[Recorded data]
......

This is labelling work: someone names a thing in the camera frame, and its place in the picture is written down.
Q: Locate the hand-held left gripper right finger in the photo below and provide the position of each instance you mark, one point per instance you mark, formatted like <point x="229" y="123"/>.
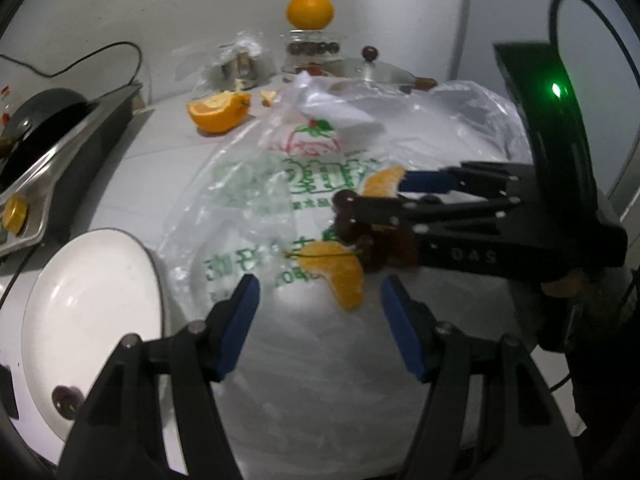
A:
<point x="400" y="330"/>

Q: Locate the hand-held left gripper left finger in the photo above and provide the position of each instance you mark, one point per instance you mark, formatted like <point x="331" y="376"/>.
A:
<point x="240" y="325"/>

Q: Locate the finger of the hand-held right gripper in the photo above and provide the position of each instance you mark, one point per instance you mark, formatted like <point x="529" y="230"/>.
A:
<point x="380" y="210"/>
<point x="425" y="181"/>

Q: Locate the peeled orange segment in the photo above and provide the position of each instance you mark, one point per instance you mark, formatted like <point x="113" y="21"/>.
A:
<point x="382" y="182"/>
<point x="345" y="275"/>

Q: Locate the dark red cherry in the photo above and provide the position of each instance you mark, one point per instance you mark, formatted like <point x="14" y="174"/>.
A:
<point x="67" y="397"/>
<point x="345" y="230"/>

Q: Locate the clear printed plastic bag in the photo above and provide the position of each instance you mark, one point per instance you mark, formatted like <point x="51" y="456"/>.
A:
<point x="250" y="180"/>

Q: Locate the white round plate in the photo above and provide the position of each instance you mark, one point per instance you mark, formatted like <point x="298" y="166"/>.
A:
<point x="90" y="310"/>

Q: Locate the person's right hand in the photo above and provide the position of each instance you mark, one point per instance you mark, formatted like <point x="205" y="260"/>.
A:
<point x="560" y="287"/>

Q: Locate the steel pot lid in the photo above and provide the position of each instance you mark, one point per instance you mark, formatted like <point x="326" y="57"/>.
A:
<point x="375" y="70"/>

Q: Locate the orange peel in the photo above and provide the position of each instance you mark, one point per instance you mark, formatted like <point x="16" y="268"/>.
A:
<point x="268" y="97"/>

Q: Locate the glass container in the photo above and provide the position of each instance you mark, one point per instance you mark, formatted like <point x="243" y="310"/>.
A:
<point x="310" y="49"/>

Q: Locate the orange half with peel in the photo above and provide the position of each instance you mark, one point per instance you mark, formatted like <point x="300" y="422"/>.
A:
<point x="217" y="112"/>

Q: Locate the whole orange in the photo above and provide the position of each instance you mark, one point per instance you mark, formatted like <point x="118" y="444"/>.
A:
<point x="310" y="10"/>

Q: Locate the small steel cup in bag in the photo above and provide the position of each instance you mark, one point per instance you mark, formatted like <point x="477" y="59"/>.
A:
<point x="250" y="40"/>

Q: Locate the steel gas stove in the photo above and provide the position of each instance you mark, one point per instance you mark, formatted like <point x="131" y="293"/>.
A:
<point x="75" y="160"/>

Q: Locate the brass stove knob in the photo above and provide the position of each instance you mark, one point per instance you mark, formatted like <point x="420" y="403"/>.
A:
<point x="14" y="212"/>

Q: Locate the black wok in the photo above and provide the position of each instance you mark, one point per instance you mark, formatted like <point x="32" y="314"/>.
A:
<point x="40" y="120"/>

......

Work to be completed –
In your answer, print the entries above exactly, with the pictures left out.

Worked solution –
This is labelling work: someone names a thing in the camera frame, and its place in the picture is written down.
Q: Locate the hand-held left gripper right finger in the photo below and provide the position of each instance you mark, one point per instance you mark, formatted like <point x="229" y="123"/>.
A:
<point x="400" y="330"/>

Q: Locate the hand-held left gripper left finger in the photo above and provide the position of each instance you mark, one point per instance you mark, formatted like <point x="331" y="376"/>.
A:
<point x="240" y="325"/>

Q: Locate the finger of the hand-held right gripper in the photo above and provide the position of each instance you mark, one point per instance you mark, formatted like <point x="529" y="230"/>.
A:
<point x="380" y="210"/>
<point x="425" y="181"/>

Q: Locate the peeled orange segment in the photo above and provide the position of each instance you mark, one point per instance you mark, formatted like <point x="113" y="21"/>.
A:
<point x="382" y="182"/>
<point x="345" y="275"/>

Q: Locate the dark red cherry in the photo above and provide the position of each instance you mark, one point per instance you mark, formatted like <point x="14" y="174"/>.
A:
<point x="67" y="397"/>
<point x="345" y="230"/>

Q: Locate the clear printed plastic bag in the photo above and provide the position of each instance you mark, one point per instance you mark, formatted like <point x="51" y="456"/>.
A:
<point x="250" y="180"/>

Q: Locate the white round plate in the photo above and provide the position of each instance you mark, one point per instance you mark, formatted like <point x="298" y="166"/>.
A:
<point x="90" y="310"/>

Q: Locate the person's right hand in the photo above and provide the position of each instance you mark, one point per instance you mark, formatted like <point x="205" y="260"/>.
A:
<point x="560" y="287"/>

Q: Locate the steel pot lid in the photo above and provide the position of each instance you mark, one point per instance you mark, formatted like <point x="326" y="57"/>.
A:
<point x="375" y="70"/>

Q: Locate the orange peel in the photo above and provide the position of each instance you mark, one point per instance you mark, formatted like <point x="16" y="268"/>.
A:
<point x="268" y="97"/>

Q: Locate the glass container in the photo above and provide the position of each instance you mark, one point per instance you mark, formatted like <point x="243" y="310"/>.
A:
<point x="310" y="49"/>

Q: Locate the orange half with peel in the photo above and provide the position of each instance you mark, one point per instance you mark, formatted like <point x="300" y="422"/>.
A:
<point x="217" y="112"/>

Q: Locate the whole orange in the photo above and provide the position of each instance you mark, one point per instance you mark, formatted like <point x="118" y="444"/>.
A:
<point x="310" y="10"/>

Q: Locate the small steel cup in bag in the photo above and provide the position of each instance you mark, one point per instance you mark, formatted like <point x="477" y="59"/>.
A:
<point x="250" y="40"/>

Q: Locate the steel gas stove in the photo above and provide the position of each instance you mark, one point per instance you mark, formatted like <point x="131" y="293"/>.
A:
<point x="75" y="160"/>

Q: Locate the brass stove knob in the photo above and provide the position of each instance you mark, one point per instance you mark, formatted like <point x="420" y="403"/>.
A:
<point x="14" y="212"/>

Q: Locate the black wok in the photo above and provide the position of each instance you mark, one point per instance you mark, formatted like <point x="32" y="314"/>.
A:
<point x="40" y="120"/>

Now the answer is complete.